What is needed:
From top to bottom, write out the listing exactly and skip every picture.
/---
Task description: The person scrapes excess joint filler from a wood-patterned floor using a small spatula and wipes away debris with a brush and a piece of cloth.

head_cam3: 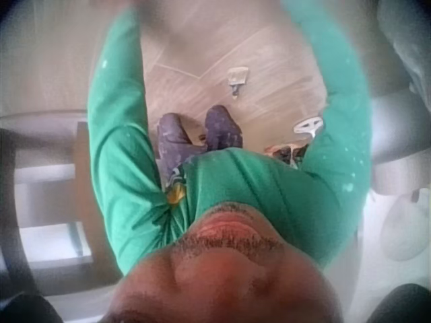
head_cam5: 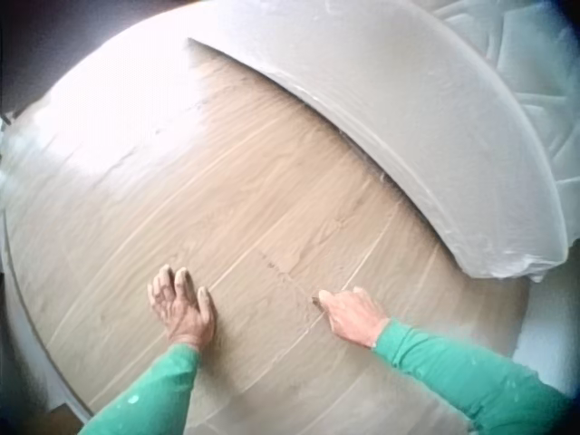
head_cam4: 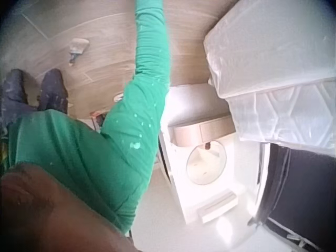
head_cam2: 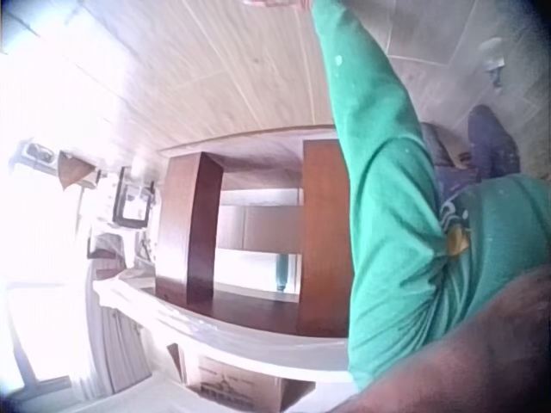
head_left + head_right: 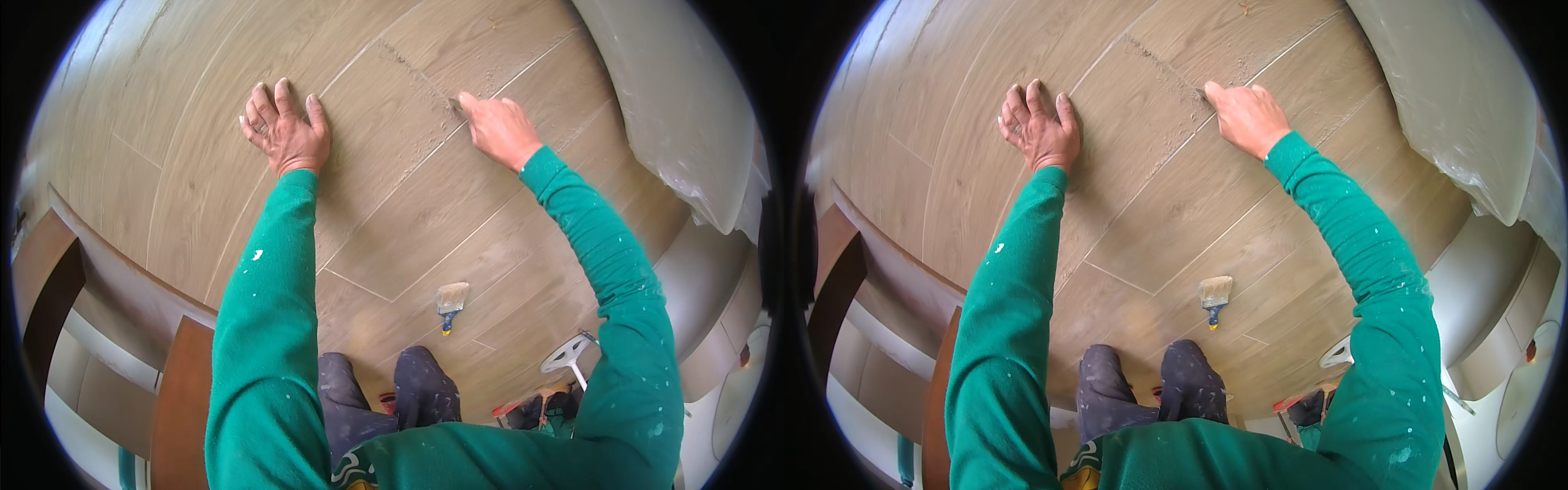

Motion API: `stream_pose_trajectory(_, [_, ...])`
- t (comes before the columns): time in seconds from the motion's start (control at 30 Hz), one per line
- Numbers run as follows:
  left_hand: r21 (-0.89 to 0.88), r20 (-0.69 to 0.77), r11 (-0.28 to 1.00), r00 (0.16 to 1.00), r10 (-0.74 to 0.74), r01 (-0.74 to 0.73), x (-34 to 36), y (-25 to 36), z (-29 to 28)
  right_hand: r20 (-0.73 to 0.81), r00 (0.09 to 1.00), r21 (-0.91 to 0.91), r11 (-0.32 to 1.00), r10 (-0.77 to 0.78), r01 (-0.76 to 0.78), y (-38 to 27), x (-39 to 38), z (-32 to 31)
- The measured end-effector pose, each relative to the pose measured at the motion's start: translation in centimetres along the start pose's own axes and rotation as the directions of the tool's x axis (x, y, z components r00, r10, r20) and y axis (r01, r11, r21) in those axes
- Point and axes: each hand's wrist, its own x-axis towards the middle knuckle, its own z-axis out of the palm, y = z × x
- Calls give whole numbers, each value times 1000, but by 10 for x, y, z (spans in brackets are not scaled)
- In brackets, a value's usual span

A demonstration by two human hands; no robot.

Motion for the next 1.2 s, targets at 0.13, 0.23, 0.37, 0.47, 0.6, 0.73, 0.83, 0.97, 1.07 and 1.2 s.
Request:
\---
Solution for this task:
Task description: The person scrapes excess joint filler from a wood-patterned floor using a small spatula and wipes away debris with a brush and a piece of cloth.

head_cam3: 
head_cam5: 
head_cam4: 
head_cam2: 
head_left + head_right: 

Motion API: `stream_pose_trajectory(_, [_, ...])`
- t (comes before the columns): time in seconds from the motion's start (control at 30 Hz), one per line
- Numbers run as follows:
  left_hand: r21 (-0.89 to 0.88), r20 (-0.69 to 0.77), r11 (-0.28 to 1.00), r00 (0.16 to 1.00), r10 (-0.74 to 0.74), r01 (-0.74 to 0.73), x (-34 to 36), y (-25 to 36), z (-29 to 28)
  right_hand: r20 (-0.73 to 0.81), r00 (0.09 to 1.00), r21 (-0.91 to 0.91), r11 (-0.32 to 1.00), r10 (-0.77 to 0.78), r01 (-0.76 to 0.78), y (-38 to 27), x (-39 to 38), z (-32 to 31)
- The measured end-effector pose, each relative to the pose measured at the motion's start: translation in centimetres along the start pose's own axes and rotation as the directions of the tool's x axis (x, y, z components r00, r10, r20) and y axis (r01, r11, r21) in those axes
- Point and axes: each hand's wrist, its own x-axis towards the middle knuckle, its own z-axis out of the palm, y = z × x
- Calls give whole numbers, each value times 1000, but by 10 for x, y, z (spans in brackets are not scaled)
- In brackets, a value's usual span

A demonstration by two human hands; no robot.

Motion for the next 1.2 s, targets at 0.13, 0.23, 0.37, 0.47, 0.6, 0.73, 0.83, 0.97, 1.07 and 1.2 s.
Request:

Nothing else remains for this exercise.